Immer noch keine Aufklärung des Drohmailskandals: Der hessische Innenminister Peter Beuth (CDU) steht massiv in der Kritik. Nur die Grünen schweigen zum Verhalten ihres Koalitionspartners

Zumindest dem hessischen Innenausschuss muss sich am Dienstag Peter Beuth stellen, hier auf einem Foto in seinem Ministerium Foto: Arne Dedert/dpa

Aus Frankfurt am Main Christoph Schmidt-Lunau

Hessens Innenmi­nister Peter Beuth, CDU, stolpert seit zwei Wochen durch eine schwere Vertrauenskrise. MitSpannung wird sein Auftritt bei der Sondersitzung des Landtagsinnenausschusses erwartet, für den die Abgeordneten am Dienstag die Sommerpause unterbrechen. Denn bislang ist dem Minister kein Befreiungsschlag ­gelungen.

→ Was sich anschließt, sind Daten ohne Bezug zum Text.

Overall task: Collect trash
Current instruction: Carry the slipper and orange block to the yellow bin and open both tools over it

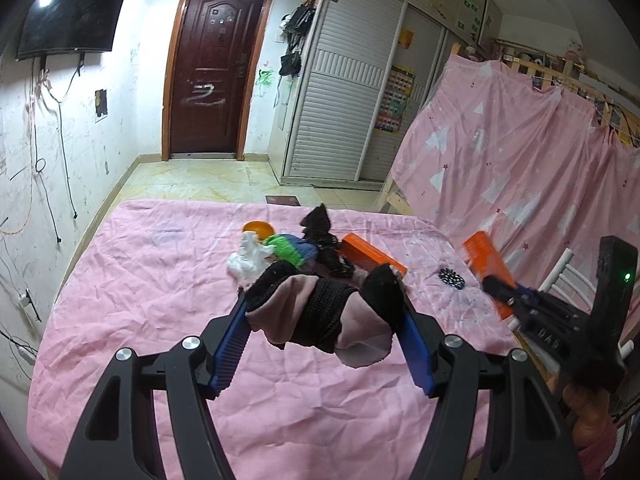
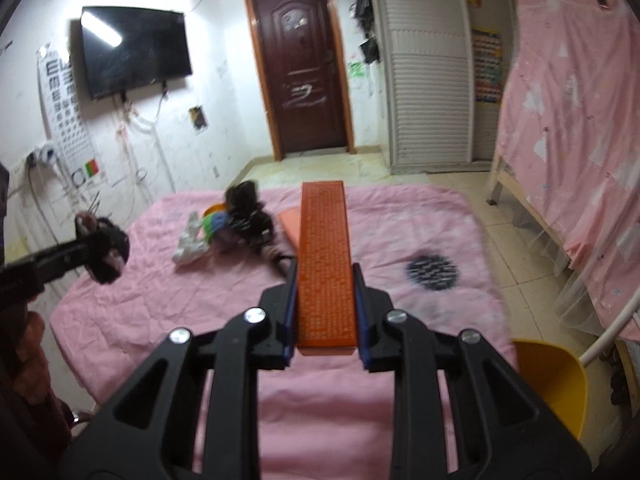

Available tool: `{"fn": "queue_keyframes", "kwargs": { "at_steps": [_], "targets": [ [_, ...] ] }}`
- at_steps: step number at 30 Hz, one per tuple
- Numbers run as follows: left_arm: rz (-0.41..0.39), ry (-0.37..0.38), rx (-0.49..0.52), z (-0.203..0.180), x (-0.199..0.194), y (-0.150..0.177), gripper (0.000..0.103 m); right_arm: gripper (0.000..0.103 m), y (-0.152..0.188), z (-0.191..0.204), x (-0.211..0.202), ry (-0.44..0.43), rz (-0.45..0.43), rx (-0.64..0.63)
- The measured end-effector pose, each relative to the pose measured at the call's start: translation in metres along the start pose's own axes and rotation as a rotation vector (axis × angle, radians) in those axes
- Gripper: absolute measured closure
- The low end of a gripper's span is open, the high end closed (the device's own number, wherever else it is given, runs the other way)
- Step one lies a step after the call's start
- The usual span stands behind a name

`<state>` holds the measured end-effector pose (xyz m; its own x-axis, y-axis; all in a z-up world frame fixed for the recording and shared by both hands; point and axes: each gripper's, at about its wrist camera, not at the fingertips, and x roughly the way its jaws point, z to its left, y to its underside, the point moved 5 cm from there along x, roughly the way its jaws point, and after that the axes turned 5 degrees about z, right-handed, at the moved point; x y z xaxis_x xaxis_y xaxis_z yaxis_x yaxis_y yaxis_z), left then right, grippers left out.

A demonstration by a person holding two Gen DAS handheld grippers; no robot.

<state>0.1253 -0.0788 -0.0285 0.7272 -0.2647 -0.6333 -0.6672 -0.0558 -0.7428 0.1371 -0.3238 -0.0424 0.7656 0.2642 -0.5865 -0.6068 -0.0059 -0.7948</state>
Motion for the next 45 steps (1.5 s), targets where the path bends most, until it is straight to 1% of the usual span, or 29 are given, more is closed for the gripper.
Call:
{"fn": "queue_keyframes", "kwargs": {
  "at_steps": [4, 6, 9, 10, 11, 15, 22, 29, 30, 31, 32, 33, 34, 37, 42, 44, 45],
  "targets": [
    [0.006, 0.006, 0.020, -0.014, 0.001, 0.000, 0.042, 0.081, -0.002, -0.040, -0.022, 0.060, -0.055, 0.074],
    [0.014, 0.013, 0.029, -0.023, 0.003, 0.000, 0.041, 0.081, 0.001, -0.059, -0.030, 0.105, -0.069, 0.103],
    [0.023, 0.028, 0.048, -0.039, 0.006, 0.000, 0.041, 0.081, 0.003, -0.084, -0.040, 0.147, -0.083, 0.140],
    [0.025, 0.032, 0.052, -0.042, 0.007, 0.000, 0.041, 0.081, 0.005, -0.095, -0.046, 0.184, -0.090, 0.153],
    [0.027, 0.038, 0.060, -0.048, 0.008, 0.000, 0.041, 0.081, 0.005, -0.103, -0.048, 0.202, -0.094, 0.164],
    [0.036, 0.056, 0.084, -0.065, 0.010, 0.003, 0.041, 0.081, 0.010, -0.130, -0.061, 0.233, -0.113, 0.217],
    [0.068, 0.095, 0.102, -0.089, 0.017, 0.004, 0.041, 0.080, 0.014, -0.150, -0.073, 0.263, -0.128, 0.258],
    [0.087, 0.142, 0.141, -0.127, 0.024, 0.004, 0.041, 0.080, 0.017, -0.162, -0.080, 0.283, -0.135, 0.291],
    [0.089, 0.147, 0.146, -0.133, 0.025, 0.004, 0.041, 0.078, 0.018, -0.165, -0.081, 0.284, -0.136, 0.299],
    [0.092, 0.152, 0.150, -0.136, 0.026, 0.004, 0.041, 0.062, 0.019, -0.169, -0.083, 0.288, -0.138, 0.311],
    [0.096, 0.159, 0.156, -0.142, 0.027, 0.003, 0.041, 0.050, 0.019, -0.172, -0.085, 0.294, -0.145, 0.322],
    [0.101, 0.167, 0.162, -0.148, 0.029, 0.003, 0.041, 0.031, 0.020, -0.175, -0.088, 0.301, -0.153, 0.329],
    [0.105, 0.174, 0.170, -0.155, 0.030, 0.003, 0.041, 0.029, 0.020, -0.177, -0.091, 0.307, -0.165, 0.337],
    [0.108, 0.194, 0.198, -0.175, 0.034, 0.003, 0.041, 0.029, 0.019, -0.184, -0.102, 0.305, -0.203, 0.364],
    [0.128, 0.247, 0.261, -0.221, 0.044, 0.010, 0.041, 0.029, 0.019, -0.196, -0.120, 0.286, -0.268, 0.418],
    [0.140, 0.267, 0.276, -0.236, 0.049, 0.012, 0.041, 0.029, 0.020, -0.203, -0.127, 0.267, -0.295, 0.447],
    [0.146, 0.277, 0.282, -0.244, 0.052, 0.013, 0.041, 0.028, 0.021, -0.207, -0.131, 0.238, -0.311, 0.468]
  ]
}}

Erst musste er Medienberichte bestätigen, dass die Linke-Politikerin und Fraktions­chefin Janine Wissler seit Monaten unter dem Absender „NSU2.0“ von Rechtsextremisten mit dem Tod bedroht wird. Dann einräumen, dass ihre Daten von einem Polizeicomputer abgerufen wurden. Dass er selbst davon angeblich erst von Journalisten erfahren hat, lastete er in einer wütenden Attacke zunächst dem Landeskriminalamt an. Dann machte er seinen Landespolizeipräsidenten für die Panne verantwortlich, feuerte ihn, ernannte einen Sonderermittler, dazu noch einen neuen ­Polizeichef. Inzwischen hält er sogar für möglich, was er stets kategorisch ausgeschlossen hatte, dass es nämlich in der hessischen Polizei rechte Netzwerke geben könnte. „Der Verdacht wiegt schwer“, so Beuth. Die Landtagsopposition attestiert dem Minister längst Totalversagen, zumal die Reihe der Drohmails an Politikerinnen, Journalistinnen und andere nicht abreißt.

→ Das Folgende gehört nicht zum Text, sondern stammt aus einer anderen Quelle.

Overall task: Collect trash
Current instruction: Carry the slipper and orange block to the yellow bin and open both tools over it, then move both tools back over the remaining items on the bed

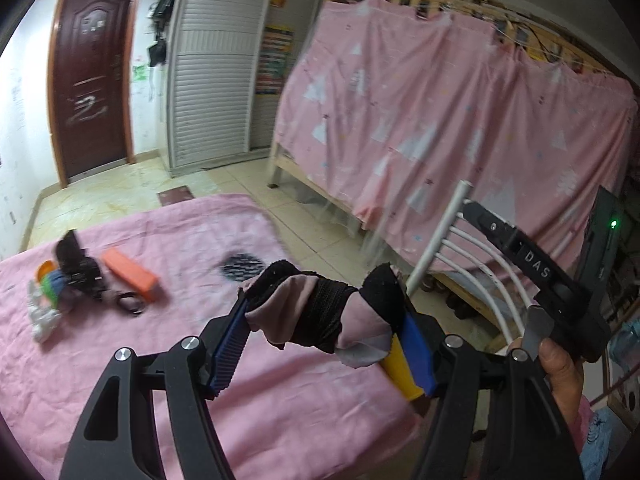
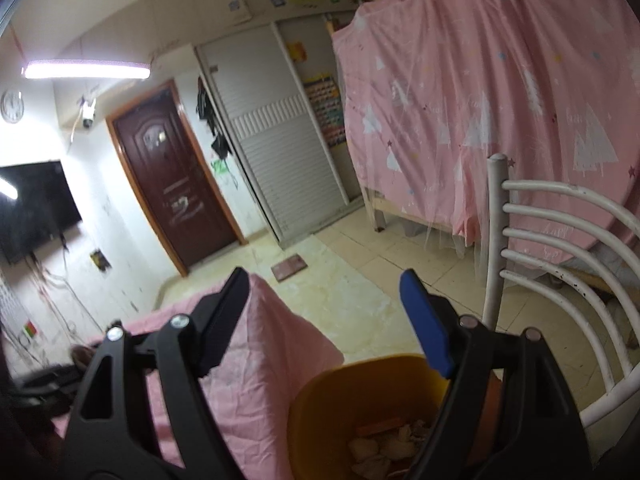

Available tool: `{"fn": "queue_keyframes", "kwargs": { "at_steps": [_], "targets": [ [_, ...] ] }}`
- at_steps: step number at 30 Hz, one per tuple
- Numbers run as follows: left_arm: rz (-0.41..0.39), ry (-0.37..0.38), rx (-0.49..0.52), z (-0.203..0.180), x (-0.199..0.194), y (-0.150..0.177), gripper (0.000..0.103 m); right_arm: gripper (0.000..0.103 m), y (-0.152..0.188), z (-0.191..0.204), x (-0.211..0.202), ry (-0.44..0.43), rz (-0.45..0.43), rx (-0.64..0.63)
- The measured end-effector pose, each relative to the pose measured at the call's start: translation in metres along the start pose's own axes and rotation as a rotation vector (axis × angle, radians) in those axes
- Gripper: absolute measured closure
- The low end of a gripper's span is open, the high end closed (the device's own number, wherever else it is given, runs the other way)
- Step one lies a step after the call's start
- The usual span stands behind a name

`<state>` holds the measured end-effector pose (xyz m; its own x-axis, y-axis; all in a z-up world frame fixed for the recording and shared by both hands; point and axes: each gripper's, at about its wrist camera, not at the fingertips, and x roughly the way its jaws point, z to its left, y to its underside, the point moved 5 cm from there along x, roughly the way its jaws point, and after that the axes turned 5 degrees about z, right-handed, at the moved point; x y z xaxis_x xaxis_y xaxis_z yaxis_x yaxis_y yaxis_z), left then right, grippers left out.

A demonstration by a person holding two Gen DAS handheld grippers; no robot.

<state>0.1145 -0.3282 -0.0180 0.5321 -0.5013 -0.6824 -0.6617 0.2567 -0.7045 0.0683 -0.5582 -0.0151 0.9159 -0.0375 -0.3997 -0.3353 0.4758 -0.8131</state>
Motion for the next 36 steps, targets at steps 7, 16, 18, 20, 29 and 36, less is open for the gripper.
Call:
{"fn": "queue_keyframes", "kwargs": {
  "at_steps": [7, 16, 18, 20, 29, 36],
  "targets": [
    [0.027, 0.060, 0.021, -0.037, 0.037, -0.012, 0.038, 0.026, -0.008, -0.018, -0.011, -0.080, -0.049, 0.103],
    [0.091, 0.064, 0.027, -0.059, 0.082, -0.010, 0.019, 0.020, -0.012, -0.033, -0.016, -0.112, -0.070, 0.170],
    [0.104, 0.065, 0.020, -0.056, 0.086, -0.009, 0.018, 0.019, -0.012, -0.033, -0.013, -0.113, -0.064, 0.172],
    [0.112, 0.055, 0.010, -0.050, 0.088, -0.007, 0.018, 0.019, -0.011, -0.031, -0.011, -0.115, -0.059, 0.169],
    [0.103, 0.046, -0.037, -0.025, 0.073, -0.009, 0.018, 0.018, -0.004, -0.011, 0.004, -0.127, -0.016, 0.117],
    [0.074, 0.044, -0.036, -0.019, 0.058, -0.011, 0.017, 0.016, 0.001, 0.002, 0.014, -0.127, 0.013, 0.083]
  ]
}}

Die Grünen sind aus strategischen Gründen wohl wenig bereit, große Konflikte auf offener Bühne auszutragen

Der Politikwissenschaftler Wolfgang Schroeder legt dem hessischen Innenminister daher den Rücktritt nahe. „Was muss denn noch alles passieren, um zu beweisen, dass der Staat auf dem rechten Auge blind ist?“, fragt der Politikprofessor. „Was Sachsen und Thüringen im Osten waren, ist Hessen gegenwärtig im Westen. Und wenn jetzt der Feind sogar in den eigenen Reihen steht, hat das natürlich eine noch tiefgreifendere Dramaturgie“, so Schroeder gegenüber der taz.

Doch vom grünen Koalitions­partner, zu dessen politischem Programm der Kampf gegen Rassismus und Rechtsextremismus gehört, ist bis heute kein kritisches Wort gegen den Minister überliefert. Die innenpolitische Sprecherin der Grünen erklärte sich zwar für „zutiefst besorgt“, sprach vom „Fehlverhalten Einzelner“, versicherte aber gleichzeitig dem zurückgetretenen Polizeipräsidenten ihren Respekt. Erst nach zwei Wochen fand am Freitag mit Landtagsfraktionschef Mathias Wagner erstmals ein Grüner aus der ersten Reihe deutliche Worte. Der Wechsel an der Spitze der Landespolizei reiche nicht aus, lautete Wagners Botschaft. „Ein Neuanfang ist unerlässlich, damit sich die Opfer der Drohschreiben darauf verlassen können, dass sie geschützt werden und alles zur Ermittlung der Täter getan wird“, sagte er. Und räumte damit indirekt ein, dass in den 21 Monaten seit den ersten NSU-Drohmails an die Rechtsanwältin Seda Başay-Yıldız offenbar nicht genug getan wurde.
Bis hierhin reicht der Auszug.